### [REQUIRED WORK]
Down to the last line, set down the listing below exactly, apart from its pictures.
---------- GIVEN MATERIAL ----------
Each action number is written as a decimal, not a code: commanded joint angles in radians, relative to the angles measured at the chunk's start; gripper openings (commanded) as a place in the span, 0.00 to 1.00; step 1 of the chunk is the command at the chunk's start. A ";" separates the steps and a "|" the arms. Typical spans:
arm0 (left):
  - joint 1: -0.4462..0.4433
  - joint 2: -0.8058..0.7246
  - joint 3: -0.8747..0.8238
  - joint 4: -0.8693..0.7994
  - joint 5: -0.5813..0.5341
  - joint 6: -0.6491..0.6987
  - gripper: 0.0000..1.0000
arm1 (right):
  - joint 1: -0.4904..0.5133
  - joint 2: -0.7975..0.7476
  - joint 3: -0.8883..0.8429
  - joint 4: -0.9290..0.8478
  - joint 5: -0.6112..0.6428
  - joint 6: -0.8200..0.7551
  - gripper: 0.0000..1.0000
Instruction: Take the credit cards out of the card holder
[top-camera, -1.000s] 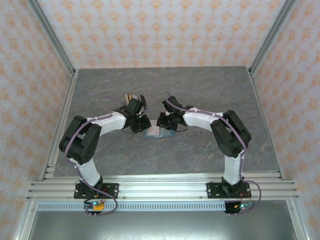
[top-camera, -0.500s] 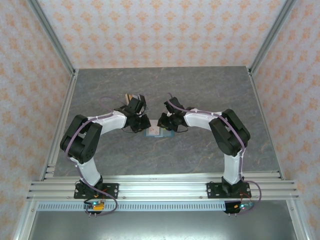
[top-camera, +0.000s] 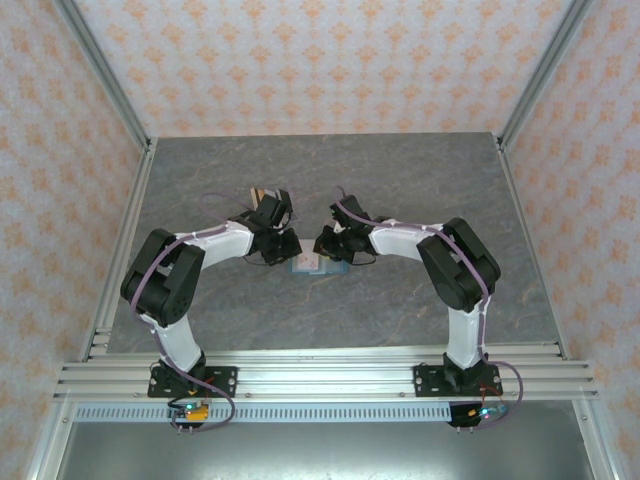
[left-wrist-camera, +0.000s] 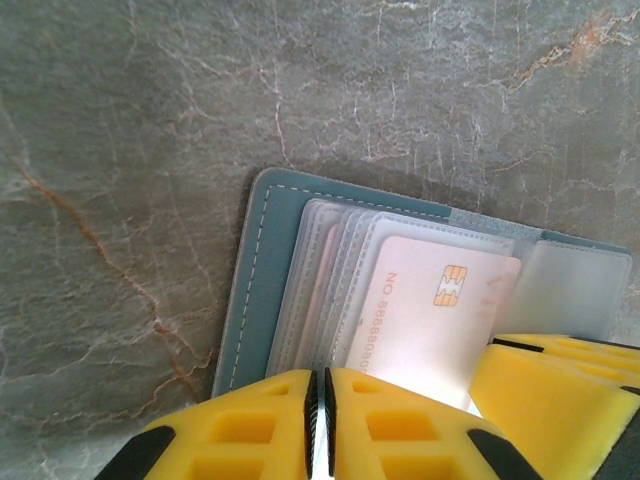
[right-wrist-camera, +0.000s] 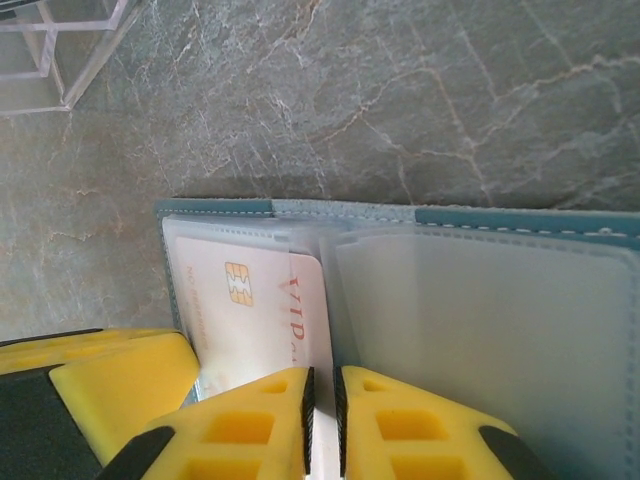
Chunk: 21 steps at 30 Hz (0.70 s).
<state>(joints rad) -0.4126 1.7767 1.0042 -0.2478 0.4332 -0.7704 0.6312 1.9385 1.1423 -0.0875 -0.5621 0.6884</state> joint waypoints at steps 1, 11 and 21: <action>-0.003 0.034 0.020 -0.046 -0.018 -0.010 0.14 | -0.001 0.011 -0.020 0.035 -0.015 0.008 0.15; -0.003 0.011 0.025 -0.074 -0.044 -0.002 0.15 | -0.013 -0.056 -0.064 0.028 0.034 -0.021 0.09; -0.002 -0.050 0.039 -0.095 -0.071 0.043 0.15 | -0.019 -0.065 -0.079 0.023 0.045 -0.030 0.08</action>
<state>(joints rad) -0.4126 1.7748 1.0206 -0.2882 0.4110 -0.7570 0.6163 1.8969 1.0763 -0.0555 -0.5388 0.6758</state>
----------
### [SOLUTION FOR THIS PROBLEM]
Each action number is written as a decimal, not a code: commanded joint angles in radians, relative to the angles measured at the chunk's start; gripper openings (commanded) as a place in the span, 0.00 to 1.00; step 1 of the chunk is the command at the chunk's start. A ";" separates the steps and a "|" the arms. Typical spans:
arm0 (left):
  - joint 1: -0.4462..0.4433
  - joint 2: -0.8058..0.7246
  - joint 3: -0.8747..0.8238
  - joint 4: -0.8693..0.7994
  - joint 5: -0.5813..0.5341
  - joint 6: -0.6491..0.6987
  - gripper: 0.0000..1.0000
arm1 (right):
  - joint 1: -0.4904..0.5133
  - joint 2: -0.7975..0.7476
  - joint 3: -0.8883..0.8429
  - joint 4: -0.9290..0.8478
  - joint 5: -0.6112..0.6428
  - joint 6: -0.8200..0.7551
  - gripper: 0.0000..1.0000
Instruction: Take the credit cards out of the card holder
[top-camera, -1.000s] 
[top-camera, -0.500s] 
[top-camera, +0.000s] 
[left-wrist-camera, +0.000s] 
[right-wrist-camera, +0.000s] 
Chunk: 21 steps at 30 Hz (0.70 s).
<state>(joints rad) -0.4126 1.7767 1.0042 -0.2478 0.4332 -0.7704 0.6312 1.9385 1.1423 -0.0875 -0.5621 0.6884</state> joint waypoints at steps 1, 11 and 21: <action>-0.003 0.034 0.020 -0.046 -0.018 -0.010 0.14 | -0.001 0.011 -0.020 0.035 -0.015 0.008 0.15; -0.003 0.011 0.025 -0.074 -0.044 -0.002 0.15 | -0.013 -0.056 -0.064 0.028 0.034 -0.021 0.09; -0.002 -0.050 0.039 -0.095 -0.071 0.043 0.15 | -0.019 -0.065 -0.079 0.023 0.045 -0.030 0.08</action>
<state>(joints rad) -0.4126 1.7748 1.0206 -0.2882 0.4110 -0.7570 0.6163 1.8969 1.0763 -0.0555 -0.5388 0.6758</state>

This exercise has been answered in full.